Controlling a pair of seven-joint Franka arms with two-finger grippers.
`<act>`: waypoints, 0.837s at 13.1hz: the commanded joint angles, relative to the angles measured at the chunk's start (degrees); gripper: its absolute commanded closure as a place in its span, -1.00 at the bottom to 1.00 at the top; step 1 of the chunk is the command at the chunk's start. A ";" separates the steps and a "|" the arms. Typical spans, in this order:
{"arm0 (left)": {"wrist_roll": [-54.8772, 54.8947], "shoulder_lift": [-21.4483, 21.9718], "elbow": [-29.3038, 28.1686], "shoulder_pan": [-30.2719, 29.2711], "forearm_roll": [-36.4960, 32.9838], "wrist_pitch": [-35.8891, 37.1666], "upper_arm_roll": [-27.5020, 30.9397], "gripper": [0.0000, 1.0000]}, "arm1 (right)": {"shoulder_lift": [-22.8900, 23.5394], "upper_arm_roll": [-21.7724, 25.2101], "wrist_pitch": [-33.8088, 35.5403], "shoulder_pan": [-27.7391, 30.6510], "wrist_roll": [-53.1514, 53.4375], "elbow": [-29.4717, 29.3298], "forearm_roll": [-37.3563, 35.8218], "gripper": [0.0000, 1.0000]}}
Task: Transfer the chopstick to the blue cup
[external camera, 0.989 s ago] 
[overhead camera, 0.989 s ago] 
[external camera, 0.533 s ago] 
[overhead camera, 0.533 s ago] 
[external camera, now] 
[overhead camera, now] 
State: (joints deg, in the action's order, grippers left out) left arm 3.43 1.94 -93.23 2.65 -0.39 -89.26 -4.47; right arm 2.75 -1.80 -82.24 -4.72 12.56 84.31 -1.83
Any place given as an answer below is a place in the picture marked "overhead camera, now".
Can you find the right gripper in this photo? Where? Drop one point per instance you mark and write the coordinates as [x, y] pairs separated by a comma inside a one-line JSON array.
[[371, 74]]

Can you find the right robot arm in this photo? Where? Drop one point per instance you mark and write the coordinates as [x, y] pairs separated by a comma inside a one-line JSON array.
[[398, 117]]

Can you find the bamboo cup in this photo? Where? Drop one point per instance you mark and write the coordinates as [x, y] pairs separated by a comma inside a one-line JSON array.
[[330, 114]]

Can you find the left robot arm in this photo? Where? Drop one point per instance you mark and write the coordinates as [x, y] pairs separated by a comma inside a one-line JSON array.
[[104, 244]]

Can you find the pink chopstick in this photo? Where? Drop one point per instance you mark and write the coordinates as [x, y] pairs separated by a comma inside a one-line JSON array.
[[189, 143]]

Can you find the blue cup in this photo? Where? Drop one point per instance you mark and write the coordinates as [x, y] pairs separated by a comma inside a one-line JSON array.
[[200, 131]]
* * *
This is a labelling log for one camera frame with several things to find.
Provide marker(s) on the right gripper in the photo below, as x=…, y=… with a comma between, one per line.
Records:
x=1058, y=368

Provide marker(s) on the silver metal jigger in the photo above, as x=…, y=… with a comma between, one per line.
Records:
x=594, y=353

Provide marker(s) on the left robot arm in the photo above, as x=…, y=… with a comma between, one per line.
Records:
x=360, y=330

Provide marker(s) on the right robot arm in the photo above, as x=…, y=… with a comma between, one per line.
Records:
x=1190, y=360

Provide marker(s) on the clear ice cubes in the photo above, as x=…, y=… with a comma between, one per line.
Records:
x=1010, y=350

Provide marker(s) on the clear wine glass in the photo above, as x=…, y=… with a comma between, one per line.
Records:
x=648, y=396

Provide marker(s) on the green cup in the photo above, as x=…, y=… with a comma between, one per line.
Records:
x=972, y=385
* * *
Starting at the line that has "[overhead camera, 0.533 s ago]" and ending at the line that has "Any place given", please write out the lines above exactly, leaving out all others.

[overhead camera, 0.533 s ago] 
[external camera, now] 
[overhead camera, now] 
State: (joints deg, in the action's order, grippers left out) left arm 3.43 1.94 -93.23 2.65 -0.39 -89.26 -4.47; right arm 2.75 -1.80 -82.24 -4.72 12.56 84.31 -1.83
Any place given as an answer below is a place in the picture marked "overhead camera, now".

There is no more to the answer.